#### [WHAT TO PRODUCE]
Somewhere below is a line with "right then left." and, later, a line with "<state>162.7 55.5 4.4"; repeat those two lines and all the lines between them, exactly as they are.
Segment Start: SUPPLIED DATA
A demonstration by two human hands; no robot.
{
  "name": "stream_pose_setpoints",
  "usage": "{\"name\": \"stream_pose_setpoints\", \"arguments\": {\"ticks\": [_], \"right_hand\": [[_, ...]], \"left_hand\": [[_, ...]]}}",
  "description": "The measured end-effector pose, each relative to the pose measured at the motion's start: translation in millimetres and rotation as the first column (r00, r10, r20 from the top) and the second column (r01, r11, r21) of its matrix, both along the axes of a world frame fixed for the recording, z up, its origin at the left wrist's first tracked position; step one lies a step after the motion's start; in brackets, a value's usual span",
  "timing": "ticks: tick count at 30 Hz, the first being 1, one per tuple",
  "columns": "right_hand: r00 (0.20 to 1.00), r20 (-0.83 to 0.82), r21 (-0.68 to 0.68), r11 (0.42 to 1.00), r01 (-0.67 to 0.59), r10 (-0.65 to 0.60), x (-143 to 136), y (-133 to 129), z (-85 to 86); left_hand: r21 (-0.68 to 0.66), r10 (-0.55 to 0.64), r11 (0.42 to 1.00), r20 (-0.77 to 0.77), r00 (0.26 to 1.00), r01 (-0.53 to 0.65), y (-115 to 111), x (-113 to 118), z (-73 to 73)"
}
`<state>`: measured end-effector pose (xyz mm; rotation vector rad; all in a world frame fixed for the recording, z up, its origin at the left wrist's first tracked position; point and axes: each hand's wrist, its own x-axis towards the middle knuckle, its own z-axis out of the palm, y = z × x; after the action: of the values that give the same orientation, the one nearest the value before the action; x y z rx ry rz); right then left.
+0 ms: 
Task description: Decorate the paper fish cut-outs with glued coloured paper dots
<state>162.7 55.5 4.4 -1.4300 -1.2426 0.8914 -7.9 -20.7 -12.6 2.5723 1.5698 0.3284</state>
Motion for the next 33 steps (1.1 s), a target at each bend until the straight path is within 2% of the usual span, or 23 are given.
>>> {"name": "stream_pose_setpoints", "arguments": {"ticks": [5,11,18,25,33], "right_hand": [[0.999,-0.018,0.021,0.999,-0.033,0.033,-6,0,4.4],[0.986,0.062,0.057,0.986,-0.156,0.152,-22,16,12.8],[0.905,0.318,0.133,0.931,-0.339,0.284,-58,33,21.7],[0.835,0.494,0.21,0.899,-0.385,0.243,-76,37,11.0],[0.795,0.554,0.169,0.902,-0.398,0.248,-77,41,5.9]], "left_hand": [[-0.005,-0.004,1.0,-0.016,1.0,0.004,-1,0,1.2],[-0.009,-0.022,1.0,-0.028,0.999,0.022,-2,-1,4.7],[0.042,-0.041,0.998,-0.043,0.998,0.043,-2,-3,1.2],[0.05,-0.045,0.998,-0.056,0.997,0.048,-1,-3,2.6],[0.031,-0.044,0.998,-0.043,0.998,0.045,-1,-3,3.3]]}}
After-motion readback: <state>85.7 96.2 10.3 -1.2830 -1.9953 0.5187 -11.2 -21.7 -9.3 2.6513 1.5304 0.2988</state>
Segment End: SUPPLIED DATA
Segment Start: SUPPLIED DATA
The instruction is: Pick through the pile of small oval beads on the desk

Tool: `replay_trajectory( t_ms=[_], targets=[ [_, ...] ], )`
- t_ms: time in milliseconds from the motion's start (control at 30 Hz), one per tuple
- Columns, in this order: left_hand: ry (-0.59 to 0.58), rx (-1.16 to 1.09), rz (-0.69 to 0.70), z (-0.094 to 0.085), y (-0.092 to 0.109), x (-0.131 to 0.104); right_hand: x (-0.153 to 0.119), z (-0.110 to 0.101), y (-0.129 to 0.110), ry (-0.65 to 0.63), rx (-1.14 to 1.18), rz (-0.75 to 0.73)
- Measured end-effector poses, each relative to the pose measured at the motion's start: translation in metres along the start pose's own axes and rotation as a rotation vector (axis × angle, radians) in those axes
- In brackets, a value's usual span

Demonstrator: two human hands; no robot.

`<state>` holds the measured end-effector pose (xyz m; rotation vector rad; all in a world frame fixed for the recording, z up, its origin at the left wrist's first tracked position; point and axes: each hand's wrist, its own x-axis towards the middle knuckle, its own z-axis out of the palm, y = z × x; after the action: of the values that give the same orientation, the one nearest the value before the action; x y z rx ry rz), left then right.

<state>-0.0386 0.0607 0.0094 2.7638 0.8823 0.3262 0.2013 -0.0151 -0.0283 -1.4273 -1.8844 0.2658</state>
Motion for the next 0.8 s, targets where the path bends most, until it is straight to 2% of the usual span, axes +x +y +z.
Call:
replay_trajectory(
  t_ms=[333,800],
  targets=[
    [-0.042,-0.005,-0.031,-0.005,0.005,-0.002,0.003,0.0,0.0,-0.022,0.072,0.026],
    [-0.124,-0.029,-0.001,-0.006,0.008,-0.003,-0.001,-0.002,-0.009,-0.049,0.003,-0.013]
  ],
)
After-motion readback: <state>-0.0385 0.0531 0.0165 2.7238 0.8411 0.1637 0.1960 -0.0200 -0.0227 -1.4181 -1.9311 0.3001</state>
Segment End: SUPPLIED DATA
#### [OUTPUT BELOW]
`<state>`: measured end-effector pose (xyz mm; rotation vector rad; all in a world frame fixed for the recording, z up, its origin at the left wrist's first tracked position; point and axes: each hand's wrist, its own x-axis towards the middle knuckle, its own z-axis out of the palm, y = z × x; after the action: of the values that give the same orientation, the one nearest the value before the action; x y z rx ry rz); right then left.
+0 ms: 
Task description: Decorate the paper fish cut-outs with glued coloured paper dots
<state>162.7 55.5 4.4 -1.4300 -1.2426 0.8914 -7.9 -20.7 -12.6 2.5723 1.5698 0.3284</state>

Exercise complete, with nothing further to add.